Mr. Cook said Cerulli's research illustrates that financial wellness programs should emphasize a few specific goals for which specific actions can be taken and measured during a "realistic" time frame.
"A broad array of goals" without mechanisms for action and measurement will prove disappointing, he said. Mr. Cook recalled one interviewee's request: "If there will be an investment, we want it to be worthwhile and measurable."
The Cerulli report offered some examples of education-oriented vs. action-oriented financial wellness. The former would feature offering "a library of online articles covering various topics such as budgeting, investing basics, and retirement income planning," the report said.

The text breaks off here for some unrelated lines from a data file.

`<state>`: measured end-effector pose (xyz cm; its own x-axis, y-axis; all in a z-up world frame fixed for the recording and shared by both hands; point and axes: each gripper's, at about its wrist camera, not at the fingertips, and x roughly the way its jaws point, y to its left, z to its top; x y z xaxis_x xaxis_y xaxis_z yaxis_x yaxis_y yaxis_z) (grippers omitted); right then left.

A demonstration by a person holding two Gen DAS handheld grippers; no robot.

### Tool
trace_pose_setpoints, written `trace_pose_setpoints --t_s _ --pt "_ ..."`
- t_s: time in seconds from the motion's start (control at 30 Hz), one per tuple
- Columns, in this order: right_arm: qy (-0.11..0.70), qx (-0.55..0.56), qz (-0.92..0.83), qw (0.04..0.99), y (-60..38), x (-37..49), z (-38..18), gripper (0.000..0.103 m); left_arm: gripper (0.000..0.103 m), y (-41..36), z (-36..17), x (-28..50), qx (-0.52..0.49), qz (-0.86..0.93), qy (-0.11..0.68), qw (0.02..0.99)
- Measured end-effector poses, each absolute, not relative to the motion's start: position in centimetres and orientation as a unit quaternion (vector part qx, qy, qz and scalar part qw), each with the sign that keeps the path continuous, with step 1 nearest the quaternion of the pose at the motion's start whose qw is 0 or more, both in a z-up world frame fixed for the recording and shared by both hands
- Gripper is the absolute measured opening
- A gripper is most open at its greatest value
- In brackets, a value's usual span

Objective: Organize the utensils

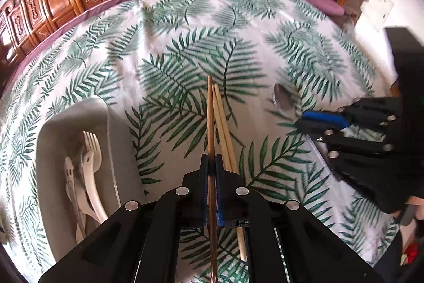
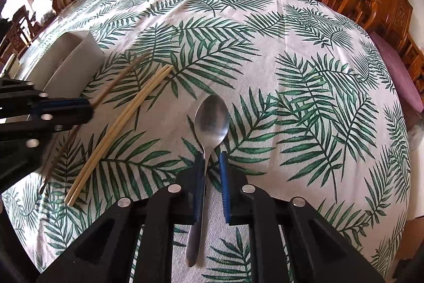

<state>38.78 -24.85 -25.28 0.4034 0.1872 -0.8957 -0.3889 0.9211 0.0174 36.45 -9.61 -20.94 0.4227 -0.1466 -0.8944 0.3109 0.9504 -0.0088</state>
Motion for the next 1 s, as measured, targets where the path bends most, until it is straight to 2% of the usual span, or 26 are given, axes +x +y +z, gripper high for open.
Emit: trace_pose_setpoints --t_s 0.07,0.1,0.23,0.47,1.0 --pt "0.518 -0.102 0.171 0.832 -24.7 38.9 -25.3 0.011 0.004 -9.5 -20.1 36.2 0.072 -0.139 0.511 0.845" --pt "0.519 -0.102 0.174 0.831 -24.6 38.9 -25.3 0.005 0.004 -9.4 -19.6 36.0 0.069 -0.141 0.507 0.848" --pt "0.526 -0.109 0.175 0.825 -24.2 38.7 -25.2 0.004 0.004 -9.3 -18.2 35.4 0.066 -0.148 0.493 0.855" --pt "0.519 -0.111 0.178 0.829 -23.8 37.3 -24.4 0.003 0.004 -7.8 -16.3 34.4 0.054 -0.150 0.476 0.865" --pt "0.468 -0.125 0.215 0.848 -19.0 35.6 -17.3 0.003 0.004 0.3 -12.8 34.0 0.018 -0.099 0.447 0.889"
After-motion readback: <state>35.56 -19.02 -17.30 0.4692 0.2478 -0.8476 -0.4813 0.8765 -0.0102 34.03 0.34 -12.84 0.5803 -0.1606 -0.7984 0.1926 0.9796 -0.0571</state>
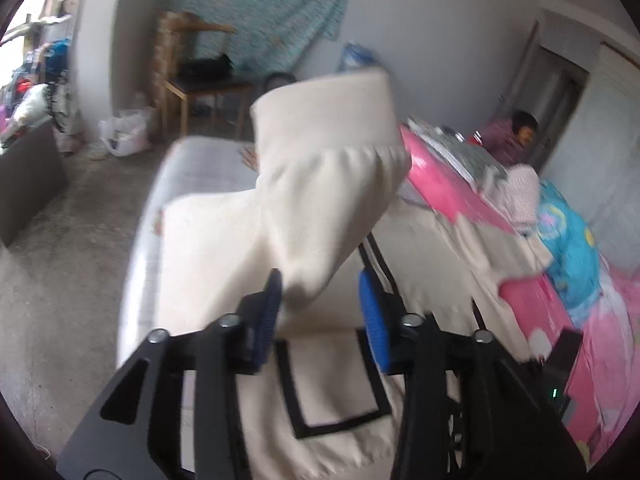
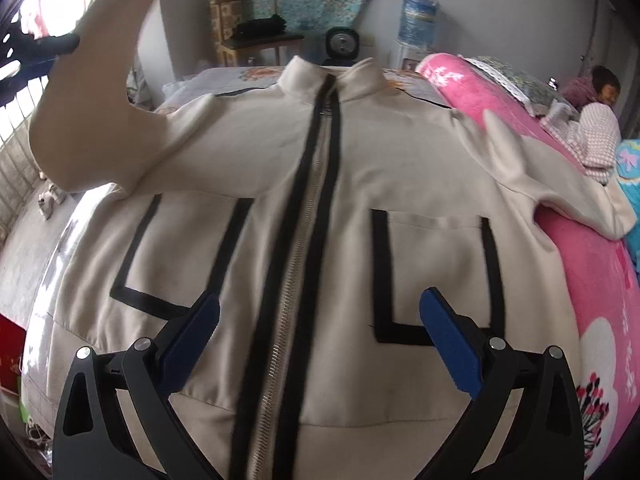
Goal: Fold large clothes
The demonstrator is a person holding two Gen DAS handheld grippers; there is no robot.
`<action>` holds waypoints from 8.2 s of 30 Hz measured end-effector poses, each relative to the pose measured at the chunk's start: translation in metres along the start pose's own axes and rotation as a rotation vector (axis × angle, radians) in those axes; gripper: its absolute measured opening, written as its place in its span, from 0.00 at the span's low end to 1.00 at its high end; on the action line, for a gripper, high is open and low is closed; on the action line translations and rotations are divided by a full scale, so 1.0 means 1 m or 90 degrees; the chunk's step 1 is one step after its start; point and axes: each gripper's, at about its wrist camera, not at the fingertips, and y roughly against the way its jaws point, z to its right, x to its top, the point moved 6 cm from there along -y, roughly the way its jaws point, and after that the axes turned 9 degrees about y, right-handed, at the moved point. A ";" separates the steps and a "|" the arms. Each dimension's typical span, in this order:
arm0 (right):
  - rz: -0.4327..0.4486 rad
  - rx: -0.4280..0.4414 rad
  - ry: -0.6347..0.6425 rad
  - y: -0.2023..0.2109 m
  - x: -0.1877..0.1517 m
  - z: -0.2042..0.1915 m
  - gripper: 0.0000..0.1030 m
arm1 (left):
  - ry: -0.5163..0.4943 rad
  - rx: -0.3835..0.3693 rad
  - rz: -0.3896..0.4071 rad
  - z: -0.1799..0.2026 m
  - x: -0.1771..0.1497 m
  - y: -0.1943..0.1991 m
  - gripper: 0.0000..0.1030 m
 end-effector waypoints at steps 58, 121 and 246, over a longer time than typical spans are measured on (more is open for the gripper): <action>0.147 0.463 -0.068 0.056 0.267 -0.020 0.06 | 0.066 0.227 -0.101 -0.080 -0.134 -0.050 0.45; 0.251 0.266 0.034 0.049 0.269 0.066 0.05 | 0.122 0.349 0.020 -0.148 -0.045 -0.100 0.37; -0.065 -0.024 0.006 -0.149 0.116 0.133 0.03 | 0.000 0.137 -0.069 -0.078 -0.007 -0.161 0.61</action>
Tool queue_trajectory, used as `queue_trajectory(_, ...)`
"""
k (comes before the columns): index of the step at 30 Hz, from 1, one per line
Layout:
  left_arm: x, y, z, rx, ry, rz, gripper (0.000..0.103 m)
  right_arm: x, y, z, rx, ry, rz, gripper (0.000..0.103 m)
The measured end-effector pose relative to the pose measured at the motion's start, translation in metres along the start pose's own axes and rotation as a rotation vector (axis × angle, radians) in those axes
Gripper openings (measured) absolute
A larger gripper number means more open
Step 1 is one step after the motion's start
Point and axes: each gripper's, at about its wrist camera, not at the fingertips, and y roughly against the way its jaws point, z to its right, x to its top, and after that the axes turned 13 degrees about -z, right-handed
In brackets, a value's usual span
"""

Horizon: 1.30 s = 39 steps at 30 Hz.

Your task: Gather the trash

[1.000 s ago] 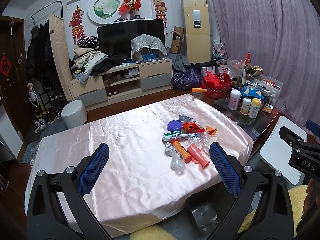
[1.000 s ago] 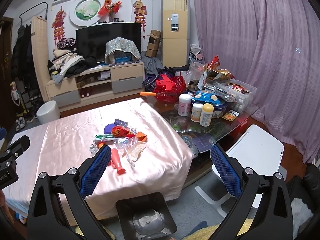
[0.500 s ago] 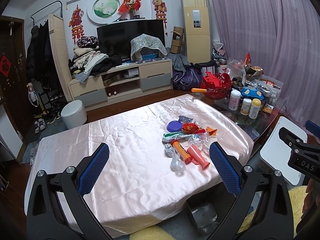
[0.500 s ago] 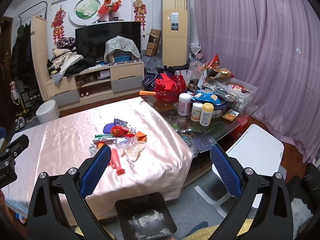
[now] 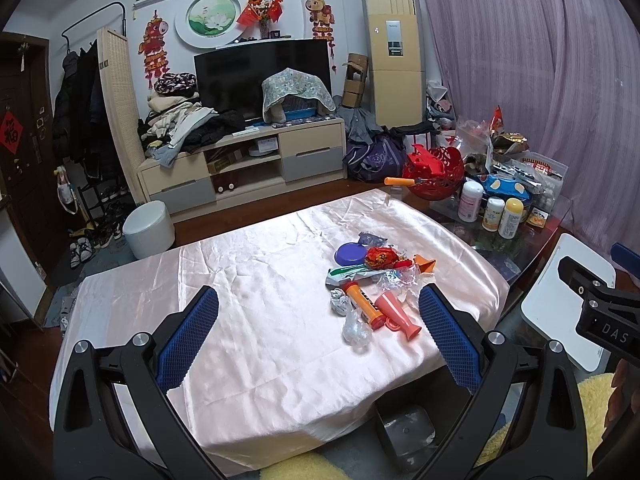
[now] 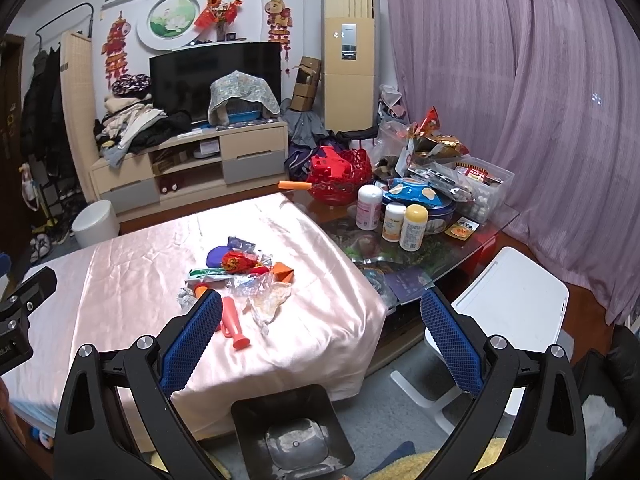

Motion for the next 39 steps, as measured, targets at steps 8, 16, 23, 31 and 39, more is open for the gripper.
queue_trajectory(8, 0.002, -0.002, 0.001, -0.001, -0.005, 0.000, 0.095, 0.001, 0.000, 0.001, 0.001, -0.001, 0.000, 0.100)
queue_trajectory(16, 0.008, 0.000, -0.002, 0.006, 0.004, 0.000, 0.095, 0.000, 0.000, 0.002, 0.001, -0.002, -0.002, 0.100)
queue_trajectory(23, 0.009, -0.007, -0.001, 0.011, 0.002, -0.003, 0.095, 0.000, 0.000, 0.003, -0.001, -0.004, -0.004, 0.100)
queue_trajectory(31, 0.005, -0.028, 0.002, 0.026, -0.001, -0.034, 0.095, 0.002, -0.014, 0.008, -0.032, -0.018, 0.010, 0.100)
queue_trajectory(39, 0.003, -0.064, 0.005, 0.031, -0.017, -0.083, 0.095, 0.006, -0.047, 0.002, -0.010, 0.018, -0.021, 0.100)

The latter would require administering a survey on a participant website and "ask questions related to their individual financial situation, such as 'What are your financial goals? What types of debt do you have?'" the report said.
"Use survey results to identify two to four areas for financial improvement for each participant," the report said. "Prominently display areas for improvement on the home page of the participant website and provide links to learn more about these targeted topics."
Mr. Cook noted that a Cerulli survey of 401(k) sponsors revealed that "improving overall financial wellness of employees" ranked second in importance to "maximizing participant savings" as the top priority of plan executives.
The desire for improved financial wellness was more pronounced among larger plans. For those with $1 billion or more assets, financial wellness was the top priority for 37% of respondents vs. 24% who cited maximizing participant savings, the report said. For plans with assets of $500 million to $999.9 million, 41% said financial wellness was the top priority vs. 35% who mentioned maximizing participant savings. In both cases, financial wellness was the highest ranked goal, the report said.
One example of the need for targeted financial wellness is student loans; the report indicated education-only information is inadequate. "Participants are unlikely to enact change based solely on an article they read," the report said. "More effective student loan solutions engage participants, spur them to track and set goals and motivate positive changes in savings behavior."
Mr. Cook said a Cerulli survey of 401(k) plan participants showed that significant percentages of younger employees said they would be more inclined to increase their 401(k) plan contributions if their employers made matching contributions to help pay off student loan debt. The results underscore the need for employers to understand unique demographics of their workforce, Mr. Cook said. If an employer has many millennial-age workers, "they have to develop products and services to address this need."
The Cerulli report is based on three separate surveys: a second quarter 2019 nationwide survey of 1,487 active and retired 401(k) plan participants; a fourth quarter 2018 survey of 800 sponsors of 401(k) plans, and a second quarter 2018 survey of 26 record keepers – representing $5.9 trillion in assets in plans covering more than 80 million participants — conducted in partnership with the SPARK Institute.